Your assignment: Reproduce the top of the data verbatim, through and including the line that contains "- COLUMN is".

Dataset extract:
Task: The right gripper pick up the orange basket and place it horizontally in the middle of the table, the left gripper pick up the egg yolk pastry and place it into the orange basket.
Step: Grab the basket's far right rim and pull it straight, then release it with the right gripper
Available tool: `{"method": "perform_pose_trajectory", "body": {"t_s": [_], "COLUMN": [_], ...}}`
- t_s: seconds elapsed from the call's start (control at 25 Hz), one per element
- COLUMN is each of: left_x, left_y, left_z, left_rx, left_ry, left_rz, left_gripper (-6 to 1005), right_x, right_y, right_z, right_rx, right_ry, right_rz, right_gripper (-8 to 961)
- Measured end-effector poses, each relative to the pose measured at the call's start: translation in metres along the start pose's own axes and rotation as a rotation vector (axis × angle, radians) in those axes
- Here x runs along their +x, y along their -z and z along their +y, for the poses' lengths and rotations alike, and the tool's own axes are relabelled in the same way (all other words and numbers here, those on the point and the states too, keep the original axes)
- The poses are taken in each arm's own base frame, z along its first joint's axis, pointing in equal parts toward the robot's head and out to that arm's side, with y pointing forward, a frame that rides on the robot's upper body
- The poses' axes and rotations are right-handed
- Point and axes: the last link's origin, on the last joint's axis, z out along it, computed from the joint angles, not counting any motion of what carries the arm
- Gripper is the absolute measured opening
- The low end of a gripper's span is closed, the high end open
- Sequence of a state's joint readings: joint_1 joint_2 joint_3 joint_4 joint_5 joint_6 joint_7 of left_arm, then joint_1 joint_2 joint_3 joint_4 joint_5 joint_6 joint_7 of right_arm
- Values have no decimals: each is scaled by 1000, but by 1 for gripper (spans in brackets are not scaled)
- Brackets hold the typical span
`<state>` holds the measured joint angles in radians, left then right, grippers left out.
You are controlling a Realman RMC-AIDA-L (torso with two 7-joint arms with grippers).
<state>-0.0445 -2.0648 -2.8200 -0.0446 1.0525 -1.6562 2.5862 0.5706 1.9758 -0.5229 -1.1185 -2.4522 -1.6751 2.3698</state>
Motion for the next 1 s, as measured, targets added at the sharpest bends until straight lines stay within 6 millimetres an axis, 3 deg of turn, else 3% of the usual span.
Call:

Response below:
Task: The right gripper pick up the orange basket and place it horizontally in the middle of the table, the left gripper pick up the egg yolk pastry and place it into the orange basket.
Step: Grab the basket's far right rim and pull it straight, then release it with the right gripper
Available tool: `{"method": "perform_pose_trajectory", "body": {"t_s": [_], "COLUMN": [_], ...}}`
- t_s: seconds elapsed from the call's start (control at 25 Hz), one per element
- COLUMN is each of: left_x, left_y, left_z, left_rx, left_ry, left_rz, left_gripper (-6 to 1005), right_x, right_y, right_z, right_rx, right_ry, right_rz, right_gripper (-8 to 961)

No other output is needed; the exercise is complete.